Would you repeat word for word the lines of the listing that follows, from the one with "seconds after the" up to and including the one with "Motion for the", and leave out the images?

INFORMATION PROVIDED

◇ ◇ ◇

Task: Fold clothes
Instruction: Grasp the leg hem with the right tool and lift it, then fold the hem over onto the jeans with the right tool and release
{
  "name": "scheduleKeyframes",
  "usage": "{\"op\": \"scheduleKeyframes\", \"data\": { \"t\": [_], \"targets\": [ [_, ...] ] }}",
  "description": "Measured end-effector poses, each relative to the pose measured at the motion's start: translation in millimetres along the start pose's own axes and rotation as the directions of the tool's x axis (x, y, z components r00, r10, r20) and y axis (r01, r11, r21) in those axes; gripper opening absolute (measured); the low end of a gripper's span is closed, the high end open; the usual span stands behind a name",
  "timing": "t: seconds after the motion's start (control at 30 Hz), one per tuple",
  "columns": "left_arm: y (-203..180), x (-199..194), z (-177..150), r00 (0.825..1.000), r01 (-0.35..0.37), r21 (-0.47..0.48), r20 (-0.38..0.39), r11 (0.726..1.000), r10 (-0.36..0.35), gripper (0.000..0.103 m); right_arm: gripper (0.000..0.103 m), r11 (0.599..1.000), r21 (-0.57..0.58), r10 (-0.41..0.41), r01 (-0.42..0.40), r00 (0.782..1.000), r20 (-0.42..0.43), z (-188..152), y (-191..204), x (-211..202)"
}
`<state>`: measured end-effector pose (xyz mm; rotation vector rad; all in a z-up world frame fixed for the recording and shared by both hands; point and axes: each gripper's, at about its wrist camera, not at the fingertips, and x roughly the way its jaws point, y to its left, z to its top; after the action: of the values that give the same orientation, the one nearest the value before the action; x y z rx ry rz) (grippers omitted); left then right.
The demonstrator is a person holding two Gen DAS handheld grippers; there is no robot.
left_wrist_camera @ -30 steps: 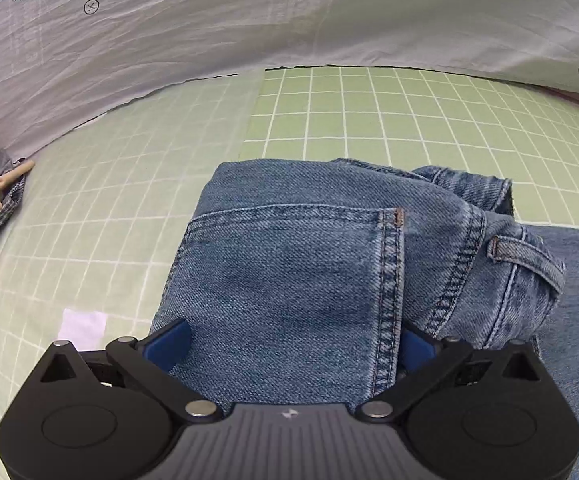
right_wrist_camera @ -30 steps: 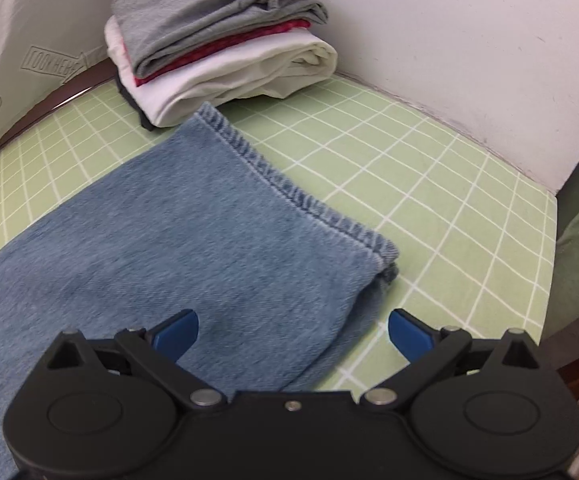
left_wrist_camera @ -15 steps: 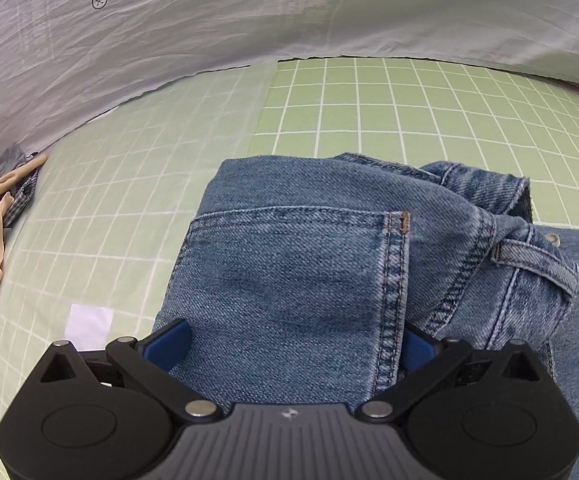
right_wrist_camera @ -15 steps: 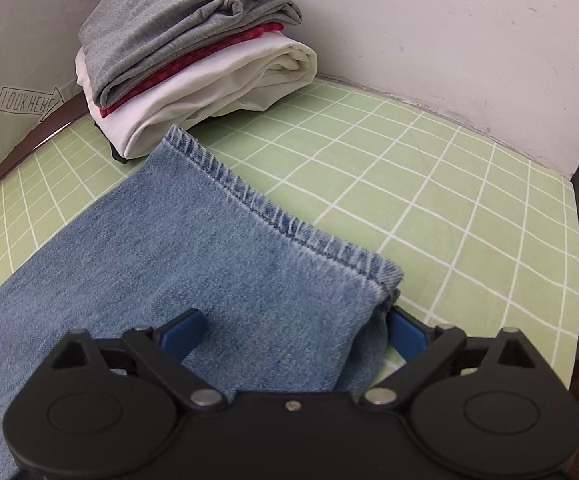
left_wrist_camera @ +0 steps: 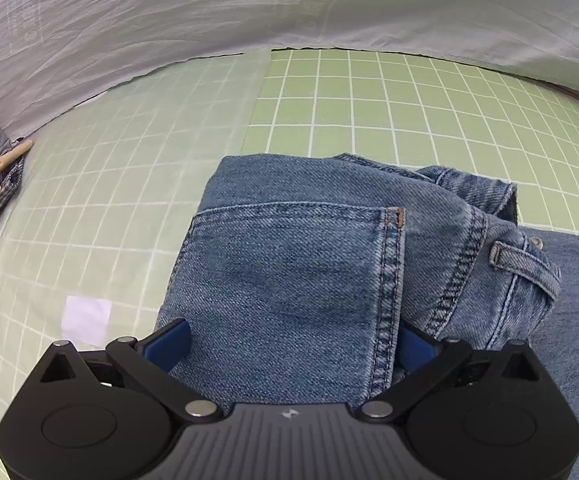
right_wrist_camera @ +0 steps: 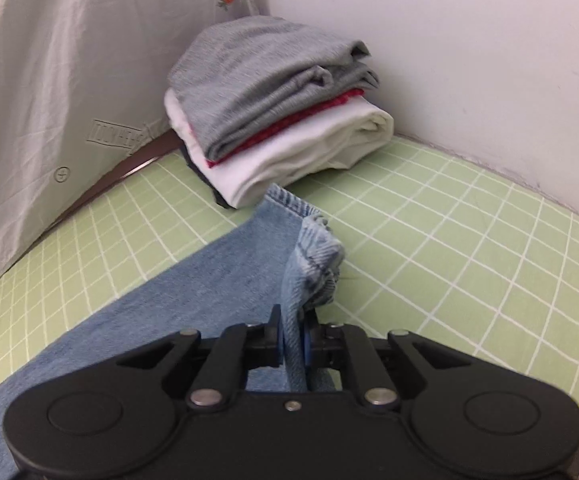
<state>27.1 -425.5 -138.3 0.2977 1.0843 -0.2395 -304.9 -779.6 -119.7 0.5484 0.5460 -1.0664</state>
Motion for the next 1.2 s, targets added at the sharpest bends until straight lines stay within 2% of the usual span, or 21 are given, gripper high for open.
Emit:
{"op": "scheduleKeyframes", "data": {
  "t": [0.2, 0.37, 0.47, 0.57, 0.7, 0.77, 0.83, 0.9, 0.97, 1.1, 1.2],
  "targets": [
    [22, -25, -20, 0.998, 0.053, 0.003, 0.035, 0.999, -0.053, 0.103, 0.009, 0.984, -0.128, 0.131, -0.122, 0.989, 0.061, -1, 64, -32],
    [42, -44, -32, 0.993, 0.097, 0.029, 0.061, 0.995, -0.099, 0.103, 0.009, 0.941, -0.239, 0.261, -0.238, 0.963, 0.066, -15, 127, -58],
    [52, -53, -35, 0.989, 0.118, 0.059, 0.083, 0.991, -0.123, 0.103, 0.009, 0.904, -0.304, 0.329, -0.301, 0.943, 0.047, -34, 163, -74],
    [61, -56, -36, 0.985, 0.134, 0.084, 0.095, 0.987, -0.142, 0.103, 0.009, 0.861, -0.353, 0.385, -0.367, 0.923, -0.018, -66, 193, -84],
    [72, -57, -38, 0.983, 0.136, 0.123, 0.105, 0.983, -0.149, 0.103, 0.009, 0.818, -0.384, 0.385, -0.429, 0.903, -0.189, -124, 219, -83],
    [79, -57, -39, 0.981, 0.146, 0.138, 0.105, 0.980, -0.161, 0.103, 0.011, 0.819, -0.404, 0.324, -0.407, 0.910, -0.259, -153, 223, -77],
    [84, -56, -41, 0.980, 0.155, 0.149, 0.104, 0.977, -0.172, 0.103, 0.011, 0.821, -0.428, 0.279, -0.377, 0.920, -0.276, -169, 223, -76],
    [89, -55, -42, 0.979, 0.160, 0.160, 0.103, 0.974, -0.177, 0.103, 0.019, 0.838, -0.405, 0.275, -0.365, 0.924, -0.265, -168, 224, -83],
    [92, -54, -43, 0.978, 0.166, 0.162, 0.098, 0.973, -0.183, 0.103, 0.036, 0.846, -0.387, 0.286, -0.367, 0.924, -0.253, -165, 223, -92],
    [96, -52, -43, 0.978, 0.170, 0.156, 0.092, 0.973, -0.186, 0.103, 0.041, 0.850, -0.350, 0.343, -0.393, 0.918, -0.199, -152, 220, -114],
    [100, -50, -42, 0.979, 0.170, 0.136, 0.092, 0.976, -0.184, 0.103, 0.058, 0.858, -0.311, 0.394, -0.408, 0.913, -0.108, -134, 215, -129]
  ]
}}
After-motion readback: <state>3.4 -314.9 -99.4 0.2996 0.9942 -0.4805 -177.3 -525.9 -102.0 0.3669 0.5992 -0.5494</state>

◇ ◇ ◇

RESULT
  "timing": "t: seconds after the motion's start (control at 30 Hz), one per tuple",
  "columns": "left_arm: y (-203..180), x (-199..194), z (-177..150), r00 (0.825..1.000), r01 (-0.35..0.37), r21 (-0.47..0.48), r20 (-0.38..0.39), r11 (0.726..1.000), r10 (-0.36..0.35), gripper (0.000..0.103 m); right_arm: gripper (0.000..0.103 m), r11 (0.599..1.000), r21 (-0.57..0.58), r10 (-0.41..0.41), r01 (-0.42..0.40), r00 (0.782..1.000), r20 (-0.42..0.43), z (-188..152), y (-191..204), x (-211..202)"
}
`<state>`: measured end-effector pose (xyz mm; rotation vector rad; all in a z-up world frame fixed for the recording and shared by both hands; point and axes: each gripper's, at about its wrist camera, not at the fingertips, and x roughly the way its jaws point, y to its left, z to its top; after the action: of the values that give the same orientation, the one nearest the value before the action; x y z rx ry rz) (grippers omitted); left then right.
The demonstrator is a person holding two Gen DAS handheld grippers; there is no robot.
left_wrist_camera @ -30 steps: 
right_wrist_camera @ -30 steps: 
left_wrist_camera @ -15 steps: 
right_wrist_camera @ -15 steps: 
left_wrist_camera @ +0 steps: 
right_wrist_camera @ +0 steps: 
<state>27.1 -425.5 -138.3 0.2977 1.0843 -0.2395 -304.9 -779.6 -119.7 0.5484 0.5460 -1.0664</state>
Motion for the next 1.2 s, targets added at the sharpest bends until straight lines stay within 2% of the usual span, or 21 are given, gripper high for open.

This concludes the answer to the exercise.